* **Problem description**: From the first line to the last, copy the material exactly and leave the pictures out.

* **Supplied material**:
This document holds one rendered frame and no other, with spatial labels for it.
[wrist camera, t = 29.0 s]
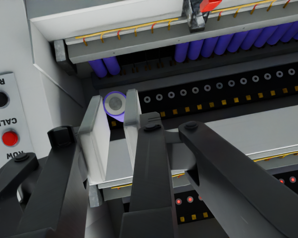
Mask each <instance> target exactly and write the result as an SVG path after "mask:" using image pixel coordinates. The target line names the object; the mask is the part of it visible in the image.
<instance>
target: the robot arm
mask: <svg viewBox="0 0 298 238"><path fill-rule="evenodd" d="M123 128H124V132H125V137H126V142H127V146H128V150H129V155H130V160H131V165H132V170H133V179H132V187H131V198H130V207H129V212H126V213H123V216H122V223H121V229H120V236H119V238H179V232H178V224H177V216H176V208H175V197H174V190H173V179H172V173H171V171H172V170H184V173H185V176H186V178H187V179H188V180H189V182H190V183H191V185H192V186H193V187H194V189H195V190H196V192H197V193H198V194H199V196H200V197H201V199H202V200H203V201H204V202H205V204H206V205H207V207H208V208H209V210H210V211H211V212H212V214H213V215H214V217H215V218H216V219H217V221H218V222H219V224H220V225H221V226H222V228H223V229H224V231H225V232H226V233H227V235H228V236H229V237H230V238H298V194H296V193H295V192H294V191H292V190H291V189H290V188H288V187H287V186H286V185H284V184H283V183H282V182H280V181H279V180H278V179H276V178H275V177H274V176H273V175H272V174H270V173H269V172H267V171H266V170H265V169H264V168H262V167H261V166H260V165H258V164H257V163H256V162H254V161H253V160H252V159H250V158H249V157H248V156H246V155H245V154H244V153H242V152H241V151H240V150H238V149H237V148H236V147H234V146H233V145H232V144H231V143H229V142H228V141H227V140H226V139H224V138H223V137H221V136H220V135H219V134H217V133H216V132H215V131H214V130H212V129H211V128H210V127H208V126H207V125H206V124H204V123H202V122H199V121H189V122H186V123H183V124H181V125H180V126H179V127H178V132H169V131H166V130H164V126H163V125H162V121H161V118H160V114H159V113H157V112H150V113H145V114H142V113H141V108H140V101H139V97H138V91H137V90H135V89H131V90H128V91H127V93H126V102H125V111H124V120H123ZM47 135H48V138H49V141H50V144H51V147H52V148H51V150H50V152H49V154H48V156H46V157H43V158H40V159H37V157H36V154H35V153H33V152H29V153H20V154H18V155H17V156H15V157H13V158H12V159H10V160H9V161H8V162H7V163H6V164H4V165H3V166H2V167H1V168H0V238H85V229H86V219H87V209H88V195H89V182H88V176H89V179H90V183H93V185H95V184H100V183H103V182H104V181H105V175H106V167H107V158H108V149H109V140H110V128H109V124H108V120H107V116H106V112H105V111H104V107H103V98H102V96H100V95H97V96H93V97H92V98H91V101H90V103H89V106H88V108H87V111H86V113H85V116H84V118H83V121H82V123H81V125H80V126H79V127H73V126H72V125H63V126H59V127H55V128H53V129H51V130H49V131H48V132H47ZM17 191H18V193H19V195H20V198H21V200H20V201H19V200H18V197H17Z"/></svg>
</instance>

* **Response to this exercise**:
This document holds one rendered frame and no other, with spatial labels for it.
[wrist camera, t = 29.0 s]
Mask each <instance> target exactly and write the result as an SVG path after "mask:" using image pixel coordinates. The target line names the object; the mask is the part of it visible in the image.
<instance>
target: the robot arm
mask: <svg viewBox="0 0 298 238"><path fill-rule="evenodd" d="M123 128H124V132H125V137H126V142H127V146H128V150H129V155H130V160H131V165H132V170H133V179H132V187H131V198H130V207H129V212H126V213H123V216H122V223H121V229H120V236H119V238H179V232H178V224H177V216H176V208H175V197H174V190H173V179H172V173H171V171H172V170H184V173H185V176H186V178H187V179H188V180H189V182H190V183H191V185H192V186H193V187H194V189H195V190H196V192H197V193H198V194H199V196H200V197H201V199H202V200H203V201H204V202H205V204H206V205H207V207H208V208H209V210H210V211H211V212H212V214H213V215H214V217H215V218H216V219H217V221H218V222H219V224H220V225H221V226H222V228H223V229H224V231H225V232H226V233H227V235H228V236H229V237H230V238H298V194H296V193H295V192H294V191H292V190H291V189H290V188H288V187H287V186H286V185H284V184H283V183H282V182H280V181H279V180H278V179H276V178H275V177H274V176H273V175H272V174H270V173H269V172H267V171H266V170H265V169H264V168H262V167H261V166H260V165H258V164H257V163H256V162H254V161H253V160H252V159H250V158H249V157H248V156H246V155H245V154H244V153H242V152H241V151H240V150H238V149H237V148H236V147H234V146H233V145H232V144H231V143H229V142H228V141H227V140H226V139H224V138H223V137H221V136H220V135H219V134H217V133H216V132H215V131H214V130H212V129H211V128H210V127H208V126H207V125H206V124H204V123H202V122H199V121H189V122H186V123H183V124H181V125H180V126H179V127H178V132H169V131H166V130H164V126H163V125H162V121H161V118H160V114H159V113H157V112H150V113H145V114H142V113H141V108H140V101H139V97H138V91H137V90H135V89H131V90H128V91H127V93H126V102H125V111H124V120H123ZM47 135H48V138H49V141H50V144H51V147H52V148H51V150H50V152H49V154H48V156H46V157H43V158H40V159H37V157H36V154H35V153H33V152H29V153H20V154H18V155H17V156H15V157H13V158H12V159H10V160H9V161H8V162H7V163H6V164H4V165H3V166H2V167H1V168H0V238H85V229H86V219H87V209H88V195H89V182H88V176H89V179H90V183H93V185H95V184H100V183H103V182H104V181H105V175H106V167H107V158H108V149H109V140H110V128H109V124H108V120H107V116H106V112H105V111H104V107H103V98H102V96H100V95H97V96H93V97H92V98H91V101H90V103H89V106H88V108H87V111H86V113H85V116H84V118H83V121H82V123H81V125H80V126H79V127H73V126H72V125H63V126H59V127H55V128H53V129H51V130H49V131H48V132H47ZM17 191H18V193H19V195H20V198H21V200H20V201H19V200H18V197H17Z"/></svg>
</instance>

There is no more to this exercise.